General characteristics
- Class & type: Motor yacht
- Tonnage: 1,100 gross tonnage
- Length: 70 m (230 ft)
- Beam: 11.50 m (37.7 ft)
- Draught: 3 m (9.8 ft)
- Propulsion: twin 1,850hp MTU 12V4000 M53 engines
- Speed: 16 knots (30 km/h) (max)
- Capacity: 12 guests
- Crew: 19

= Joy (yacht) =

Motor yacht built in 2016

The 70 m superyacht Joy was launched at the Feadship yard at the Kaag Island. She was designed by Bannenberg & Rowell Design, and the interior design was created by Studio Indigo.

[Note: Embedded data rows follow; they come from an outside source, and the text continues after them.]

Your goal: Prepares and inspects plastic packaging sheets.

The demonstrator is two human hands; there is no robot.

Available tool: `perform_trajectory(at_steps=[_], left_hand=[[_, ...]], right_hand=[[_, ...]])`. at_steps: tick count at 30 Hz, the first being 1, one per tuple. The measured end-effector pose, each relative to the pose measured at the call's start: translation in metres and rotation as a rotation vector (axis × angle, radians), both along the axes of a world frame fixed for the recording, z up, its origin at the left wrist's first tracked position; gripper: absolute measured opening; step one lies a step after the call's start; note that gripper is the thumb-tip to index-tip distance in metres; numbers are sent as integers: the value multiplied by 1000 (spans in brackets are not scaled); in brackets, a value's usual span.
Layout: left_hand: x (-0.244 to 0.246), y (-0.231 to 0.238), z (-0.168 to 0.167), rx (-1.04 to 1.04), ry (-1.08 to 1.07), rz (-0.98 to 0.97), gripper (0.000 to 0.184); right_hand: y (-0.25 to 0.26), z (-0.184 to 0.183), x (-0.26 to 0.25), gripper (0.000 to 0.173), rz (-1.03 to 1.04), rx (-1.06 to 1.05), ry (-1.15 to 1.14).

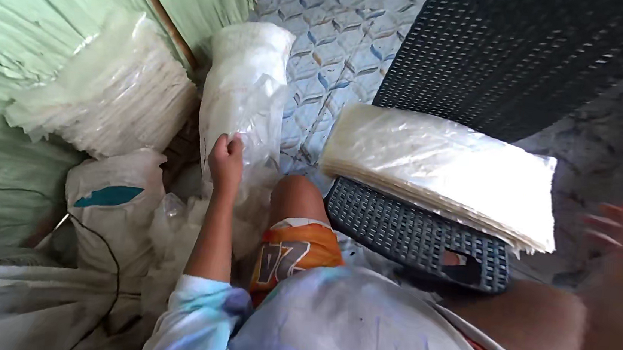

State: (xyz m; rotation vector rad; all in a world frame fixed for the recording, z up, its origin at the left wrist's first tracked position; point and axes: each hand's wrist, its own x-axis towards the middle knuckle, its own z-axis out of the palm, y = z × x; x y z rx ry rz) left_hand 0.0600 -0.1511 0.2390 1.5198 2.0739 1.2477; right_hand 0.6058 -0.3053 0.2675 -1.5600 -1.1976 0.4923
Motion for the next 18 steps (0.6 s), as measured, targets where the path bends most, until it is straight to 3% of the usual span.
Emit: perform_trajectory(at_steps=[2, 5, 8, 9, 12, 14, 15, 17, 18], left_hand=[[38, -15, 52, 161, 2, -167, 25], [84, -44, 102, 146, -216, -488, 9], [112, -64, 119, 173, -440, -785, 15], [118, -67, 121, 201, -443, -817, 20], [124, -64, 123, 253, -181, -809, 41], [130, -60, 124, 209, 39, -808, 50], [137, -60, 122, 178, 80, -815, 52], [157, -59, 121, 124, 103, -831, 50], [167, -59, 122, 69, 124, -843, 47]], right_hand=[[23, 43, -104, 51, 188, 42, -258], [53, 55, -197, 86, 414, 283, -455], [92, 67, -205, 119, 562, 340, -197], [101, 72, -196, 110, 598, 323, -102], [112, 80, -169, 20, 607, 354, 78], [101, 89, -152, 11, 566, 338, 38], [92, 95, -144, 14, 524, 331, -66], [75, 109, -133, 35, 499, 288, -338], [67, 113, -131, 33, 467, 288, -419]])
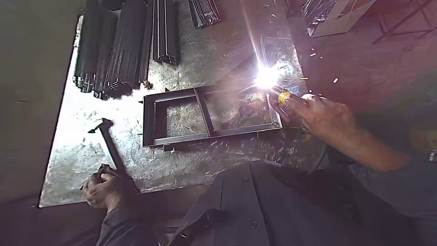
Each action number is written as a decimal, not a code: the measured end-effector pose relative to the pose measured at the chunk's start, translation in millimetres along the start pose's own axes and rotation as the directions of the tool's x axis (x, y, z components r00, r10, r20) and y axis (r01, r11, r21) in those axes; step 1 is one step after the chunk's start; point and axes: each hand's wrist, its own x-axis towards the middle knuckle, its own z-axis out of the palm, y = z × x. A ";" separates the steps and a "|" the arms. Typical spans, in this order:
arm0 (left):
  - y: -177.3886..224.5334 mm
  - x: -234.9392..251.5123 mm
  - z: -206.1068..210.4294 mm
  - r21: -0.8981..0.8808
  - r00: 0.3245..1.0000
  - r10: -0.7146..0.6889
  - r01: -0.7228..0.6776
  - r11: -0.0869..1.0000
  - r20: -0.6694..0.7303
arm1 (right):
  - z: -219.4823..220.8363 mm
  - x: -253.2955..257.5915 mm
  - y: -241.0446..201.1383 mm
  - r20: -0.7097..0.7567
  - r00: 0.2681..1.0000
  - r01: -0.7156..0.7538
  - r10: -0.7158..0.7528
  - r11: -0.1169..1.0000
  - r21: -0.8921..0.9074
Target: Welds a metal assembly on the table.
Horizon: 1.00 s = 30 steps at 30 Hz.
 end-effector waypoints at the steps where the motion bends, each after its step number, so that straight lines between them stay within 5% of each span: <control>1: 3.3 0.3 -2.7 -0.005 0.999 -0.031 0.031 0.999 0.030 | 0.2 0.1 0.3 0.008 1.000 -0.001 0.001 1.000 -0.001; 10: 15.4 -3.2 -21.3 -0.089 0.987 -0.103 0.115 0.989 0.126 | 0.4 2.0 -0.7 0.048 0.999 0.001 -0.001 1.000 -0.013; 14: 50.5 -32.0 -66.8 -0.103 0.979 -0.127 0.144 0.984 0.162 | 2.0 3.0 0.6 0.036 0.999 0.012 -0.012 1.000 0.000; 17: 45.8 -23.1 -55.6 -0.088 0.968 -0.174 0.192 0.977 0.180 | 2.5 3.0 2.8 0.080 0.996 -0.031 0.030 0.999 0.018; 19: 19.0 -10.1 -26.9 -0.058 0.988 -0.090 0.097 0.994 0.123 | 3.2 3.7 6.4 0.100 0.993 -0.076 0.068 0.993 0.086; 20: 3.8 -1.9 -7.8 -0.050 0.997 -0.053 0.055 0.997 0.051 | 3.6 3.8 8.8 0.109 0.989 -0.111 0.097 0.984 0.139; 22: -1.2 7.0 -5.7 -0.094 0.989 -0.068 0.081 0.992 0.130 | 4.9 1.8 14.5 0.116 0.977 -0.206 0.176 0.920 0.335; 25: 8.7 6.0 -18.0 -0.117 0.979 -0.110 0.132 0.984 0.174 | -1.7 -8.5 16.0 0.233 0.902 -0.415 0.363 0.583 0.699; 28: 11.7 1.1 -27.1 -0.119 0.975 -0.107 0.132 0.984 0.193 | -1.6 -26.9 2.2 0.294 0.854 -0.303 0.430 -0.048 0.952; 30: 4.0 9.6 -9.5 -0.121 0.982 -0.092 0.113 0.986 0.168 | -3.0 -39.8 -9.0 0.357 0.839 -0.244 0.410 -0.302 0.922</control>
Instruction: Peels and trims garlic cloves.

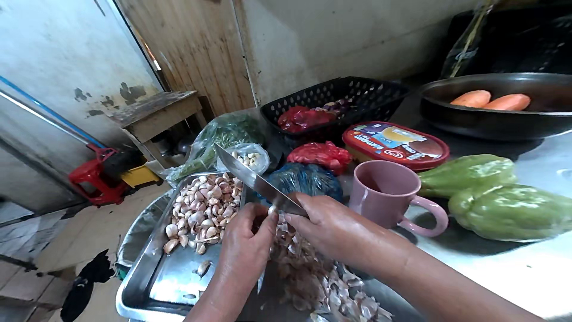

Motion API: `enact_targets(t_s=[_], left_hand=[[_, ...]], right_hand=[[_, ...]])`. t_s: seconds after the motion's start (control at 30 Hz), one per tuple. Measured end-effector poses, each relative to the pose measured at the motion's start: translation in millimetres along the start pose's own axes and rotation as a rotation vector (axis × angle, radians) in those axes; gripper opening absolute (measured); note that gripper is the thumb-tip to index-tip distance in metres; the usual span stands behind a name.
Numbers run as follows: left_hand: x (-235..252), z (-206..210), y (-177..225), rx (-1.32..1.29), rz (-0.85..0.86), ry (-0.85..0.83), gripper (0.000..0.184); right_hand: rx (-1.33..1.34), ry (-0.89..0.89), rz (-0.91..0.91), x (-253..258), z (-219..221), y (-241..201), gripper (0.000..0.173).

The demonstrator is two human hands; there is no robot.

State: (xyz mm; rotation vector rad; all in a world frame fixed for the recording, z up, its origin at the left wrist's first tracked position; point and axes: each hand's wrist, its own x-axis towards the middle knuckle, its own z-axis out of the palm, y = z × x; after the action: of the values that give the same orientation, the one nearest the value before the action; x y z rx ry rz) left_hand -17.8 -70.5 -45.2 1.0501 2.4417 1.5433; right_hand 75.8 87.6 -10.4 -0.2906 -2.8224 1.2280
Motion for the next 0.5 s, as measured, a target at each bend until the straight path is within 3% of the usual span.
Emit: enact_targets(t_s=[0.1,0.23,0.33,0.4,0.5], left_hand=[[-2,0,-1,0.050,0.044,-0.013,0.019],[-2,5,-15,0.315,0.414,0.124,0.020],[-2,6,-18,0.454,0.543,0.150,0.019],[-1,6,-20,0.472,0.556,0.148,0.020],[-1,3,-18,0.447,0.439,0.105,0.026]], right_hand=[[-0.028,-0.007,-0.004,1,1,0,0.026],[-0.055,-0.010,0.010,1,1,-2,0.026],[-0.087,-0.028,0.012,2,1,-2,0.025],[-0.089,-0.033,0.013,2,0,-2,0.026],[-0.079,0.000,0.023,2,1,-2,0.026]])
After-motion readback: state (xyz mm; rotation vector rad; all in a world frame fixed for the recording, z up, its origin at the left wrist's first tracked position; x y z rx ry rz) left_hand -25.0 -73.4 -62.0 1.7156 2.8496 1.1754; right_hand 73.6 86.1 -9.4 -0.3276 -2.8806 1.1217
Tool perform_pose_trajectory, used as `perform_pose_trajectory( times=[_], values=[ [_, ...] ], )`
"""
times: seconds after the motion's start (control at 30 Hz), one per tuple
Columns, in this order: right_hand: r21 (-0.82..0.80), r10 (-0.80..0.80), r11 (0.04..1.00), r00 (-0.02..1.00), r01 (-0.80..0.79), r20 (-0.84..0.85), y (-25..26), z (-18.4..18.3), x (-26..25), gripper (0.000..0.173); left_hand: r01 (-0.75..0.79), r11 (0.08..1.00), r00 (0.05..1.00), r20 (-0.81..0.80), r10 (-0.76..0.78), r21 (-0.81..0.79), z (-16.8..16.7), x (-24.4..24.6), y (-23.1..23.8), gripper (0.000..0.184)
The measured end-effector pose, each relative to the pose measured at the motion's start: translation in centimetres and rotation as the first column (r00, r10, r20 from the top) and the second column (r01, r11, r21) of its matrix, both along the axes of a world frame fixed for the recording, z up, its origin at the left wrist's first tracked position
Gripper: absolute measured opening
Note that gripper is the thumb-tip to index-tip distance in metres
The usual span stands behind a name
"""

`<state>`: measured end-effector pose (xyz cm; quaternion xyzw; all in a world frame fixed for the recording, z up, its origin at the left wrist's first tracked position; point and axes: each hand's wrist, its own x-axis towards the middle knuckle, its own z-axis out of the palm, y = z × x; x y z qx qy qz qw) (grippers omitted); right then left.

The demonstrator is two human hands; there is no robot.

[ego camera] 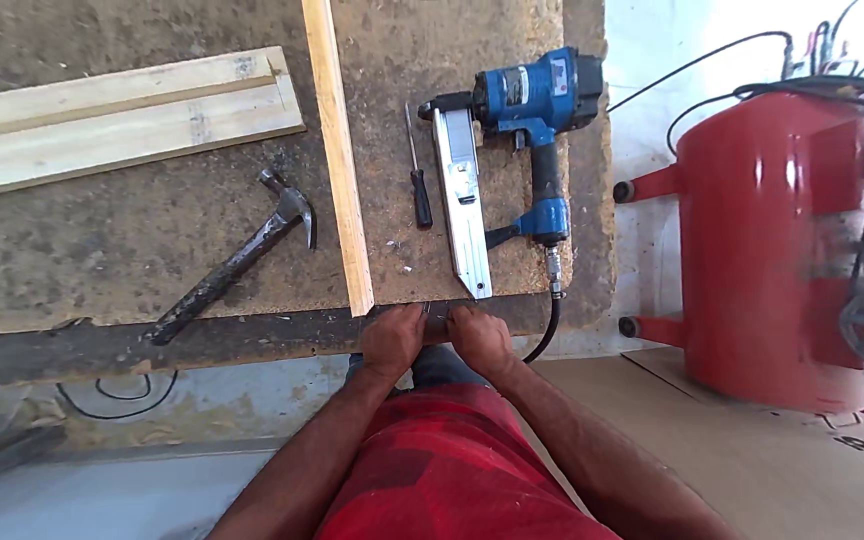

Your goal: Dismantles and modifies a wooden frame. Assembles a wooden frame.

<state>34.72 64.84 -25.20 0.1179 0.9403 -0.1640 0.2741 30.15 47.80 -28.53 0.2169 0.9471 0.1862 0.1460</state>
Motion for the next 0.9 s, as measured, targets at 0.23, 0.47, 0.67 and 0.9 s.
perform_pose_trajectory(
  times=[0.23, 0.47, 0.67, 0.9],
  values=[
    [-0.073, -0.058, 0.995, 0.978, 0.074, 0.202, 1.1, 0.0, -0.2, 0.026, 0.159, 0.987, 0.964, -0.221, -0.147, 0.036, -0.5, -0.4, -0.3, 0.018],
    [-0.217, -0.182, 0.953, 0.972, 0.213, 0.151, 1.1, 0.3, 0.2, 0.02, 0.404, 0.913, 0.899, -0.205, -0.387, 0.052, -0.3, -0.8, -1.1, 0.017],
    [-0.28, -0.25, 0.917, 0.956, 0.285, 0.153, 0.3, 0.1, 0.0, 0.018, 0.496, 0.864, 0.867, -0.106, -0.487, 0.088, -0.8, -0.3, -3.1, 0.031],
    [-0.303, -0.269, 0.897, 0.941, 0.322, 0.204, 0.6, -0.4, -0.1, 0.029, 0.577, 0.799, 0.802, -0.303, -0.515, 0.171, -2.3, 0.7, -4.2, 0.014]
  ],
)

Despite rumours on social media, she is not owned by Michael Jordan but by Sameer Gehlaut, an Indian businessman. He is the founder and chairman of the Indiabulls Group.

She is available as a charter yacht.

== Design ==
Her length is 70 m, beam is 11.50 m and she has a draught of 3 m. The hull is built out of steel while the superstructure is made out of aluminium with teak laid decks. The yacht is classed by Lloyd's Register and registered in the Cayman Islands.

=== Key features ===
Wellness facilities, beach club/disco, BBQ, SeaBobs, Jetsurf, 8 m inflatable slide, inflatable kayaks, trampoline, wakeboard, waterskis & tows, snorkelling and diving gear, fishing gear, games deck, elevator, Jacuzzi, gym, zero speed stabilisers and one 11.30 m Wajer 38 tender. She is powered by twin 1,850 hp MTU 12V4000 M53 engines.